> [What is needed]:
Everything in the listing below needs to be returned word for word.

> [Input data]:
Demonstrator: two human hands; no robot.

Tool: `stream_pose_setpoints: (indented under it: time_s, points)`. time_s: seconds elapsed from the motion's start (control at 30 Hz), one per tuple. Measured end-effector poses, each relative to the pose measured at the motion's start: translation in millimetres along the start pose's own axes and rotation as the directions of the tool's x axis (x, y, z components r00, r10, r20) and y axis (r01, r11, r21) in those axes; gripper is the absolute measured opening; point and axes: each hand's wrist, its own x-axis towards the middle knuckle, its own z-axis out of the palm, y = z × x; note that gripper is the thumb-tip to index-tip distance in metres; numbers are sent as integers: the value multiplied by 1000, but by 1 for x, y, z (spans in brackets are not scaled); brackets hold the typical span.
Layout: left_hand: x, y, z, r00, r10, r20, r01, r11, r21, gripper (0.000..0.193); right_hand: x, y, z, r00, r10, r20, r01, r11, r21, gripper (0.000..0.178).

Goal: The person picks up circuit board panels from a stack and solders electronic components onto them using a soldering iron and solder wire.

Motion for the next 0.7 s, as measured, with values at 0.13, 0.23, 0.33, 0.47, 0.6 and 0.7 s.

> [Task answer]:
Demonstrator: two human hands; no robot.

Tool: `stream_pose_setpoints: (indented under it: time_s, points)`. time_s: seconds elapsed from the motion's start (control at 30 Hz), one per tuple. Measured end-effector poses, each relative to the pose measured at the motion's start: translation in millimetres along the start pose's own axes and rotation as the directions of the tool's x axis (x, y, z components r00, r10, r20) and y axis (r01, r11, r21) in those axes; gripper is the absolute measured opening; point and axes: each hand's wrist, its own x-axis towards the middle knuckle, its own z-axis out of the palm, y = z × x; note that gripper is the thumb-tip to index-tip distance in metres; numbers are sent as integers: the value multiplied by 1000, but by 1 for x, y, z (spans in brackets are not scaled); brackets hold the typical span.
Layout: left_hand: x, y, z, r00, r10, r20, r01, r11, r21, gripper (0.000..0.193); right_hand: x, y, z, r00, r10, r20, r01, r11, r21, gripper (0.000..0.178).

Goal: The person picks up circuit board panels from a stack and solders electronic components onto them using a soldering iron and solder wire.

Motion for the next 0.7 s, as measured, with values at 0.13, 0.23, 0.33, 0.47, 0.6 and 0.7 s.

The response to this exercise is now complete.